LA LETTRE DU GERPISA no 161 (Juillet 2002)

 

Editorial

Yannick Lung





TRANSFORMER L'ESSAI

La dixième rencontre internationale du GERPISA organisée les 6,7 et 8 juin 2002 au Palais du Luxembourg (Sénat) a mobilisé près de 150 chercheurs et professionnels. L'origine géographique de ces intervenants et participants révèle la composition du réseau : 40% viennent de France, 30% des autres pays européens et 30% des autres régions du monde (dont 15% du Brésil). Les chercheurs représentent près de 70% d'entre eux, les autres étant des acteurs professionnels provenant pour la plupart d'entreprises automobiles (BMW, Faurecia, Nedcar, Renault, PSA, Somaca, FIEV), sans oublier la présence de représentants d'une centrale syndicale et d'organismes publics (policy makers). Deux tables-rondes, trente-cinq communications (sur le CD-rom) et une projection-débat vidéo ont permis aux participants de présenter les résultats de leurs travaux, notamment les principales conclusions du troisième programme du GERPISA sur les coordinations des compétences et connaissances dans les systèmes automobiles. La visite de l'usine de Toyota dans le nord de la France a permis de prolonger les discussions sur le terrain.

Les présentations des différents workpackages du projet CoCKEAS ont permis de présenter les synthèses provisoires de nos travaux centrés sur les transformations du système automobile européen, notamment sur :
 

1. les nouvelles relations entre constructeurs et fournisseurs de premier rang compte tenu de la diffusion de la production modulaire et de l'introduction des NTIC (G. Volpato),
2. la place des autres acteurs du système automobile (J.J. Chanaron),
3. l'impact de la financiarisation et les enjeux associés à l'usage de l'automobile (K. Williams),
4. la nouvelle géographie de la production automobile (Y. Lung) et
5. les spécificités de l'Europe par rapport aux autres régions du monde (U. Jürgens).

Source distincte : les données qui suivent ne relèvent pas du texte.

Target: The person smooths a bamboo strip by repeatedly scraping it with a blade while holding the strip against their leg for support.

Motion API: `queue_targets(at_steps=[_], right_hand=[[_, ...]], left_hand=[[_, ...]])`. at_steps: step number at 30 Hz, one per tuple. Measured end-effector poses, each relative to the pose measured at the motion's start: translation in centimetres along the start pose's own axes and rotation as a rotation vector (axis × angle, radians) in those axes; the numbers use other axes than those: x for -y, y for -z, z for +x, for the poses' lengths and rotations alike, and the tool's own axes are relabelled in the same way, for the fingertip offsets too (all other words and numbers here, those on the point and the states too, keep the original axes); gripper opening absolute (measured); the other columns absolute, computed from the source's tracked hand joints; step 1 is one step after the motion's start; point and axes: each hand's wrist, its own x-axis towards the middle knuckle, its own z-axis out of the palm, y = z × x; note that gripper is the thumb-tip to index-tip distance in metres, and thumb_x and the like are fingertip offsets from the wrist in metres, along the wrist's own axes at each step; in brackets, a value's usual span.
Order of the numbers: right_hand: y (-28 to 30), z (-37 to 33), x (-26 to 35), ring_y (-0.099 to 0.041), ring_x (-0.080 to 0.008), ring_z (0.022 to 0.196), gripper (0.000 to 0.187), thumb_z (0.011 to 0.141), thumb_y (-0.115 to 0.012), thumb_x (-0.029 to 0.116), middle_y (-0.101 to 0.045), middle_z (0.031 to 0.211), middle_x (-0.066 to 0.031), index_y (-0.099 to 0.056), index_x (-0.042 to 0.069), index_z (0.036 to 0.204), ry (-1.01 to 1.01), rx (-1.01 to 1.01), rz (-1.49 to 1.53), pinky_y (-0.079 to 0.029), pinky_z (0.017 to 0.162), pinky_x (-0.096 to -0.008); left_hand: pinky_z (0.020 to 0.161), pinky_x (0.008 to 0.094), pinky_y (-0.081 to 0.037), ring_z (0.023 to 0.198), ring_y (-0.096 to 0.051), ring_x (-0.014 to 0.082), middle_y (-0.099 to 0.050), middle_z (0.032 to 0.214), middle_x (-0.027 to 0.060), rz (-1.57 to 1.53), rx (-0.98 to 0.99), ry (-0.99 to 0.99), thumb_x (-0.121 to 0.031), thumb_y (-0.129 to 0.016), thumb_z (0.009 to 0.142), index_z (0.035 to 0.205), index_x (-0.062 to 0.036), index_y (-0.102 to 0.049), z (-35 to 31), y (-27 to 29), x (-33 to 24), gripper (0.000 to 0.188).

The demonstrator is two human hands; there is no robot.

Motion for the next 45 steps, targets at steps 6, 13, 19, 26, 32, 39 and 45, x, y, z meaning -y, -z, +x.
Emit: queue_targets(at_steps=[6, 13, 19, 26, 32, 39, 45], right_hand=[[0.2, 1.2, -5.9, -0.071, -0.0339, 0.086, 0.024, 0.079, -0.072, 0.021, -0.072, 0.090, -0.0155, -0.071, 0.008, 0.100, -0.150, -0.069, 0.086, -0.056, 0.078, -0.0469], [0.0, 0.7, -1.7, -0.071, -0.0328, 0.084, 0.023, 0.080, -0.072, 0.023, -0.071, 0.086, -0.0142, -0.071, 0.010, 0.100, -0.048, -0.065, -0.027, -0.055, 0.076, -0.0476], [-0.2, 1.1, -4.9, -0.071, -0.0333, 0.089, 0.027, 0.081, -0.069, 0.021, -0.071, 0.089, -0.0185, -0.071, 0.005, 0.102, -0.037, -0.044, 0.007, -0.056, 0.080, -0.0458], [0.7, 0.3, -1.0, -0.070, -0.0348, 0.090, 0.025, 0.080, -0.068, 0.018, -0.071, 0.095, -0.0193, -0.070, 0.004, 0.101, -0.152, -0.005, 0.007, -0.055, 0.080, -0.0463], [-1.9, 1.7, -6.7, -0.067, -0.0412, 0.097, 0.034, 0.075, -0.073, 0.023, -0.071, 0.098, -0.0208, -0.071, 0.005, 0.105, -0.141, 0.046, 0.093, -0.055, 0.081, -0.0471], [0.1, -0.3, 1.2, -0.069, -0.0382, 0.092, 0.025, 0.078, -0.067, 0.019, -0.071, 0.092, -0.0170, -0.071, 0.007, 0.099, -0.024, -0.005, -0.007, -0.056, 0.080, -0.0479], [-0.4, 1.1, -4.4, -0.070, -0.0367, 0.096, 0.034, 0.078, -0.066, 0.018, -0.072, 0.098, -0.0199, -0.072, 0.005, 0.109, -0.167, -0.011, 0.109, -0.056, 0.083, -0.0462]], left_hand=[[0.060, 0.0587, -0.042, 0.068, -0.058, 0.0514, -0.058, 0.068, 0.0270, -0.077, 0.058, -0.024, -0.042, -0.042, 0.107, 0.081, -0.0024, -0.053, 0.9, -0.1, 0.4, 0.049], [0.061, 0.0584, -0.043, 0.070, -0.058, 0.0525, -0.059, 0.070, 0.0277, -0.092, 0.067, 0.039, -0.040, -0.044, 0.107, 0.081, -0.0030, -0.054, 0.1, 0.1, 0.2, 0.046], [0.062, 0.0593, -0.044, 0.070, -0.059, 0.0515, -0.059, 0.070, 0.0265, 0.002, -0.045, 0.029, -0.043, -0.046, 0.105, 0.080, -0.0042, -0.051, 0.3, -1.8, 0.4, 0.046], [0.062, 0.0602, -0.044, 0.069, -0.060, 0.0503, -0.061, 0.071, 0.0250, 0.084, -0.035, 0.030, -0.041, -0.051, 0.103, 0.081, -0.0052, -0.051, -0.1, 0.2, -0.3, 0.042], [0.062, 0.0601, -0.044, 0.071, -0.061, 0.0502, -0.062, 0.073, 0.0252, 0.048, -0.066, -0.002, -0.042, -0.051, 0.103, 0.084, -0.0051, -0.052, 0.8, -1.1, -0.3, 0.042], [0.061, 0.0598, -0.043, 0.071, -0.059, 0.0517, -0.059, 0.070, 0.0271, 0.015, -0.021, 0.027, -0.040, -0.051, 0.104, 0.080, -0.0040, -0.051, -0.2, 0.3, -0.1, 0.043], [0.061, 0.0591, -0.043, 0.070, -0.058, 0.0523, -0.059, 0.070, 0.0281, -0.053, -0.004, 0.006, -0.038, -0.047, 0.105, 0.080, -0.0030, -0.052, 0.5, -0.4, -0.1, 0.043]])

Si l'hypothèse d'un modèle européen semble difficilement justifiable, la plupart des analyses concourent pour considérer, d'une part, que le niveau régional (au sens supanational) reste pertinent pour appréhender les interactions entre acteurs, même si les firmes déploient leurs stratégies de profit sur une autre échelle, et, d'autre part, que le système automobile européen présente un certain nombres de spécificités, dans cette dimension relationnelle de la coordination, qui pourrait fonder un avantage concurrentiel différent de ceux qui peuvent prévaloir dans d'autres régions du monde.

L'analyse de l'articulation entre stratégies de firmes et environnement institutionnel reste à affiner et les prochains mois seront consacrés à l'assimilation et la totalisation de l'ensemble de la production scientifique réalisée par les membres de notre réseau au cours des derniers mois. C'est sur la base de cet effort encore inachevé de synthèse que pourra se construire le prochain programme scientifique du GERPISA.

Nous allons mettre à profit cette période pour impliquer plus directement les jeunes chercheurs qu'il s'agit d'associer pour intégrer des problématiques nouvelles et les inviter à prendre des responsabilités dans le réseau. Les doctorants ont représenté plus de 20% des participants et intervenants du dernier colloque du GERPISA et notre mission de formation doctorale devrait aboutir à une meilleure intégration des jeunes chercheurs.

Dans cette perspective, le Comité de Pilotage du GERPISA a décidé d'engager un certain nombre de projets qui feront évoluer les modes de fonctionnement de notre réseau, aussi bien dans ses journées de travail et autres ateliers que dans l'organisation du prochain colloque international en juin 2003. Dès la prochaine Lettre, nous vous ferons part des premières initiatives dans cette perspective.